▸ TASK ITEM: Select and copy out every line in the records containing "base".

▸ RECORDS FOR THIS EXERCISE:
- Opening Delimiter -
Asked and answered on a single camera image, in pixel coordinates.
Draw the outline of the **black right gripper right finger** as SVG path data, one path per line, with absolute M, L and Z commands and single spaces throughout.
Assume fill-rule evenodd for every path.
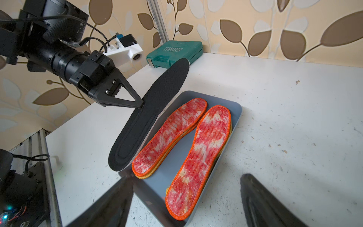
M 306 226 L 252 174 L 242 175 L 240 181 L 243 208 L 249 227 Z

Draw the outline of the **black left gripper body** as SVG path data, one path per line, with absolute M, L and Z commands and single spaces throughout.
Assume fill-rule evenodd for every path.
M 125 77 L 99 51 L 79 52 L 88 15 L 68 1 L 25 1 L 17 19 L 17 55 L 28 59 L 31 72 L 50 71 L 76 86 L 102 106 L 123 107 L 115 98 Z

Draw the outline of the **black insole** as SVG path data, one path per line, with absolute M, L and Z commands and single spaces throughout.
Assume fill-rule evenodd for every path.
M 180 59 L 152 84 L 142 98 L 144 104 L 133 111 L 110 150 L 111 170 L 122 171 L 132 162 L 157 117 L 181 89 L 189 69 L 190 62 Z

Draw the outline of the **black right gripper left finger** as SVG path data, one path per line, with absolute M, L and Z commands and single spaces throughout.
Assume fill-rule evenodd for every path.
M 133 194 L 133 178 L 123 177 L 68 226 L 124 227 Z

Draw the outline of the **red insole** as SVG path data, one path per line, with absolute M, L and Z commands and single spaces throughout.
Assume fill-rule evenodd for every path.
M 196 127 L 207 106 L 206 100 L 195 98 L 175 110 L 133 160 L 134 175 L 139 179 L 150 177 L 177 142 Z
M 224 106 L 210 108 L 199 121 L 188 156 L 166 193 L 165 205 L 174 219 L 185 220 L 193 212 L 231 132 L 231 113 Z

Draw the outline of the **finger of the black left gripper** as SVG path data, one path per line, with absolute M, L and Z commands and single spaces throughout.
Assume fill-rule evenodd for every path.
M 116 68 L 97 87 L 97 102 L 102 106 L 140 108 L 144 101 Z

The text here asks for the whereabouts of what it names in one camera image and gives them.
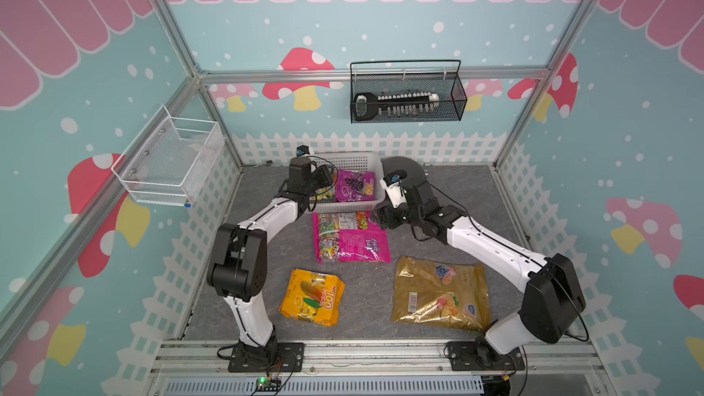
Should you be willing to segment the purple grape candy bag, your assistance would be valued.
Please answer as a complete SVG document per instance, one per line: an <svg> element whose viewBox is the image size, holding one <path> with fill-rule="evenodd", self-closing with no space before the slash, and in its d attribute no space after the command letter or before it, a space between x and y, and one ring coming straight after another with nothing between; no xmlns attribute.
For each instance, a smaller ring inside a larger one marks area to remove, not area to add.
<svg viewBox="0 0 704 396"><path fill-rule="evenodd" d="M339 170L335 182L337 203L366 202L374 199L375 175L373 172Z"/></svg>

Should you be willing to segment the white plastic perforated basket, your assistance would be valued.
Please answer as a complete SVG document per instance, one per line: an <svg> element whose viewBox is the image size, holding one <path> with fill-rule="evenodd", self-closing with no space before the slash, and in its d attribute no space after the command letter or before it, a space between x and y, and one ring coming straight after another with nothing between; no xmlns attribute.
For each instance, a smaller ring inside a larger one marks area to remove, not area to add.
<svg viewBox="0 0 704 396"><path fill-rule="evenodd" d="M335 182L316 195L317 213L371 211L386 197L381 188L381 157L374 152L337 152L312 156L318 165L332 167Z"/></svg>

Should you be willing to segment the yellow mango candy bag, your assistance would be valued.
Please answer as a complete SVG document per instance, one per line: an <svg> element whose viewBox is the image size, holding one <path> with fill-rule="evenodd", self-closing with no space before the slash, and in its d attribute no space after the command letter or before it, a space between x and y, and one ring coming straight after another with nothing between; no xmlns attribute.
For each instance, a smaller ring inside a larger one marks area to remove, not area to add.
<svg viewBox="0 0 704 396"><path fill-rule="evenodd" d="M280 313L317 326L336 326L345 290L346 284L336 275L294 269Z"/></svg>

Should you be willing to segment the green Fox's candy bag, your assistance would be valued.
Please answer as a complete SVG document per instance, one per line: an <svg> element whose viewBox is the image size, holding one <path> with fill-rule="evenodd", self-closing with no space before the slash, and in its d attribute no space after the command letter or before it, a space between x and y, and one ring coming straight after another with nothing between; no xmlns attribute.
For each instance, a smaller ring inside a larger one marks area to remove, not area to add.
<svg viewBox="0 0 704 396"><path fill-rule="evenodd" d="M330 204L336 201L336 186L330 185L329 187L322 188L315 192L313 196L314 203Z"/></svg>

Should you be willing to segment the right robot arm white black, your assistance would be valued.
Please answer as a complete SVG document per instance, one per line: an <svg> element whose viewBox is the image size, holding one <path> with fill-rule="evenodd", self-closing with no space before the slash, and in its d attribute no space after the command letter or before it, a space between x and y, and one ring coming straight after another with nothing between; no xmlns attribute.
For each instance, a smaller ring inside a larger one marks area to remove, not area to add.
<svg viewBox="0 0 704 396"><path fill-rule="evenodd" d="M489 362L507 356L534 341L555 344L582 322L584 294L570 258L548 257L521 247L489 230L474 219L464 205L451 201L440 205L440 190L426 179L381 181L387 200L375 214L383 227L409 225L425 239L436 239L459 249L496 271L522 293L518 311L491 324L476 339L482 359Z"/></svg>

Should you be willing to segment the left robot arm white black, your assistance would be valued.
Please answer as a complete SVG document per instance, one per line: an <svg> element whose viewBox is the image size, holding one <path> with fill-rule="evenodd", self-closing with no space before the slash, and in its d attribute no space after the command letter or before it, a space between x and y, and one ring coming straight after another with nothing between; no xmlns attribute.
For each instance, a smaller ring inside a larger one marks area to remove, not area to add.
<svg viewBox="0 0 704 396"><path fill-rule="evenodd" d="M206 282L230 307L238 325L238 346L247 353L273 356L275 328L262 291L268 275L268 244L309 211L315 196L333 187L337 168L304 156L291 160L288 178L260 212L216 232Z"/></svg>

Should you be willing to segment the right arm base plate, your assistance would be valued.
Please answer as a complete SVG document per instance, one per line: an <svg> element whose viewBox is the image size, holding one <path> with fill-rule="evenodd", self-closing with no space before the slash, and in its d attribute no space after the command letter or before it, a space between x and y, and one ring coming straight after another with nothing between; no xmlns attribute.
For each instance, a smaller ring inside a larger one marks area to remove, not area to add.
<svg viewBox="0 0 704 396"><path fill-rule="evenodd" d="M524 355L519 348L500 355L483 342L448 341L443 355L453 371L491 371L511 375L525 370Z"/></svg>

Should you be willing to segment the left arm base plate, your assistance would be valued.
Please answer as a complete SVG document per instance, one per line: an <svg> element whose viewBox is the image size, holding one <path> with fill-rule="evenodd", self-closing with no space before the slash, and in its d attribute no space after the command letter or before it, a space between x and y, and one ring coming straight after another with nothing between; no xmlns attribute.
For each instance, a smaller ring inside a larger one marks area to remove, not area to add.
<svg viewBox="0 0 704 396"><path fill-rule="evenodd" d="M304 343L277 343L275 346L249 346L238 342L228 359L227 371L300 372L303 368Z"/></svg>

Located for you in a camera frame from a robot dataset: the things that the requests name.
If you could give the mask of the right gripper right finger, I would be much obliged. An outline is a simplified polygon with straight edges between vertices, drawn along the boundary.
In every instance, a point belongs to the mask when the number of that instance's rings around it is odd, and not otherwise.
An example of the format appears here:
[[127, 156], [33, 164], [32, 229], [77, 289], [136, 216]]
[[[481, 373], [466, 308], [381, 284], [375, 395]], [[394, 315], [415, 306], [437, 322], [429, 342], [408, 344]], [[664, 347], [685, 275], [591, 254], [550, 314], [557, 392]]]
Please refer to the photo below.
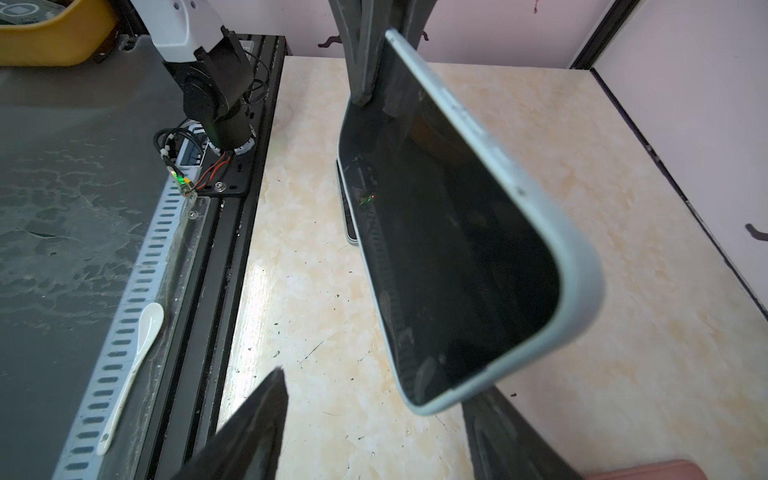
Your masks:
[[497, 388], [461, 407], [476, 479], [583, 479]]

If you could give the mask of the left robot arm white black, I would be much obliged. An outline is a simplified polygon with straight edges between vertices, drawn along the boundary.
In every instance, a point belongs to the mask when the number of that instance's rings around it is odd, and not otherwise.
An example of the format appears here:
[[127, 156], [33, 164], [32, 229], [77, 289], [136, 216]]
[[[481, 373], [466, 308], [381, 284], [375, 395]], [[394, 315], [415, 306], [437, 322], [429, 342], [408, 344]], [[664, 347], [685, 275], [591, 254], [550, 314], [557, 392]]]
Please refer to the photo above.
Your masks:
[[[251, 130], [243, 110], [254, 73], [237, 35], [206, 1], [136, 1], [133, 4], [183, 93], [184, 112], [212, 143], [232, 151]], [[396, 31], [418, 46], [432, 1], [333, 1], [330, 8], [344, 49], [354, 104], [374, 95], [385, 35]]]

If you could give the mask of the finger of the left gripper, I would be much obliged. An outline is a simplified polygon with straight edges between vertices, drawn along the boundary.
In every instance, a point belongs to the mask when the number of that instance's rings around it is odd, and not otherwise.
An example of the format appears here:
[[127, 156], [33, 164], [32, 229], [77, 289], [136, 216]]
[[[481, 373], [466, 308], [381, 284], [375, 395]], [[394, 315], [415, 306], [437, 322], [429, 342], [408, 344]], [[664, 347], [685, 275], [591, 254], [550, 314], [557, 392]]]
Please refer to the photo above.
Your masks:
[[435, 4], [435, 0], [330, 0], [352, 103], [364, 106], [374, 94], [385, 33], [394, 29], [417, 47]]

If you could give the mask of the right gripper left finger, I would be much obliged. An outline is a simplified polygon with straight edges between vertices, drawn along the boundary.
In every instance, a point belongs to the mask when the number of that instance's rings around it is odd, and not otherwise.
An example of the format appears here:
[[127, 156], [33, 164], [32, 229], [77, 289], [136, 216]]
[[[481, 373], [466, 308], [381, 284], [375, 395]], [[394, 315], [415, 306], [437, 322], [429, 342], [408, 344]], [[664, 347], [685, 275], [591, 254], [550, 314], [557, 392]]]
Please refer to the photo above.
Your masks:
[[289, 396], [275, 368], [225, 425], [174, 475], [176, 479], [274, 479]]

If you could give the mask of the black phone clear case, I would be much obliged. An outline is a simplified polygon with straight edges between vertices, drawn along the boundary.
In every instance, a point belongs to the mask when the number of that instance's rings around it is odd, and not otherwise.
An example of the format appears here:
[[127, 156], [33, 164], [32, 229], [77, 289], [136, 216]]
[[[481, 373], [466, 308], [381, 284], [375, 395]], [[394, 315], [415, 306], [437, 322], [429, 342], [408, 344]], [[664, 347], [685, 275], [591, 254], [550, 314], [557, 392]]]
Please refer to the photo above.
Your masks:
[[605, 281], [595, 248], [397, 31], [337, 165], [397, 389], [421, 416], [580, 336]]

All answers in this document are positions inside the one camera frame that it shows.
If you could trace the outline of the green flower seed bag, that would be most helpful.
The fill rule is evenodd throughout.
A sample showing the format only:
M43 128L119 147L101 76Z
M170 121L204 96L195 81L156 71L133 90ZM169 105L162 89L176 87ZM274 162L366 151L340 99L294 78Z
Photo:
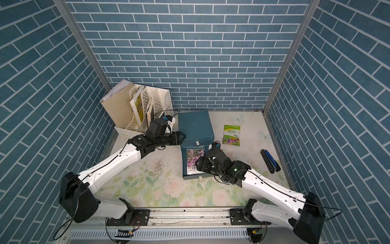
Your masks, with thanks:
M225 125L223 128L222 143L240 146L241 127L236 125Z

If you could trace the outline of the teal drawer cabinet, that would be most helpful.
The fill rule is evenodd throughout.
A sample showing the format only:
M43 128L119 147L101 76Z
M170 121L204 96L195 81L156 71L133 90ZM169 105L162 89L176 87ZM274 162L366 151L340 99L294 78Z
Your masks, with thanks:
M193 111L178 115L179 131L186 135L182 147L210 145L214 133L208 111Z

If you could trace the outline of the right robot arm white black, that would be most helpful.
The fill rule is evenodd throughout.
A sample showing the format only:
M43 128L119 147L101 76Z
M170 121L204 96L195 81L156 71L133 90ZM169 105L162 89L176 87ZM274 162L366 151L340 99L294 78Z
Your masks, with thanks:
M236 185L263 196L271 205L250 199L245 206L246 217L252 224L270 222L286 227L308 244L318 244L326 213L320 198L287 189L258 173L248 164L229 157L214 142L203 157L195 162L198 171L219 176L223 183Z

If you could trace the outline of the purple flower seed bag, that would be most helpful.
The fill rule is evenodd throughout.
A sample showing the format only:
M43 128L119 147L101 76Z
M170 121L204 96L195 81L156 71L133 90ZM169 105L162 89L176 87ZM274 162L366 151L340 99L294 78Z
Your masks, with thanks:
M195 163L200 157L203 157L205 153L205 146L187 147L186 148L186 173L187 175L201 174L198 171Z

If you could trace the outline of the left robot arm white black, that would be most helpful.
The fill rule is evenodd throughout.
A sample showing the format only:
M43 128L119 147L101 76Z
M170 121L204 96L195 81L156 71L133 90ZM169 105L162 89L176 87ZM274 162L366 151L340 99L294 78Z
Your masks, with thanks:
- Closing Delimiter -
▸ ANSWER AREA:
Should you be willing to segment the right arm base plate, your assistance would be valued.
Should you be willing to segment the left arm base plate, your assistance would be valued.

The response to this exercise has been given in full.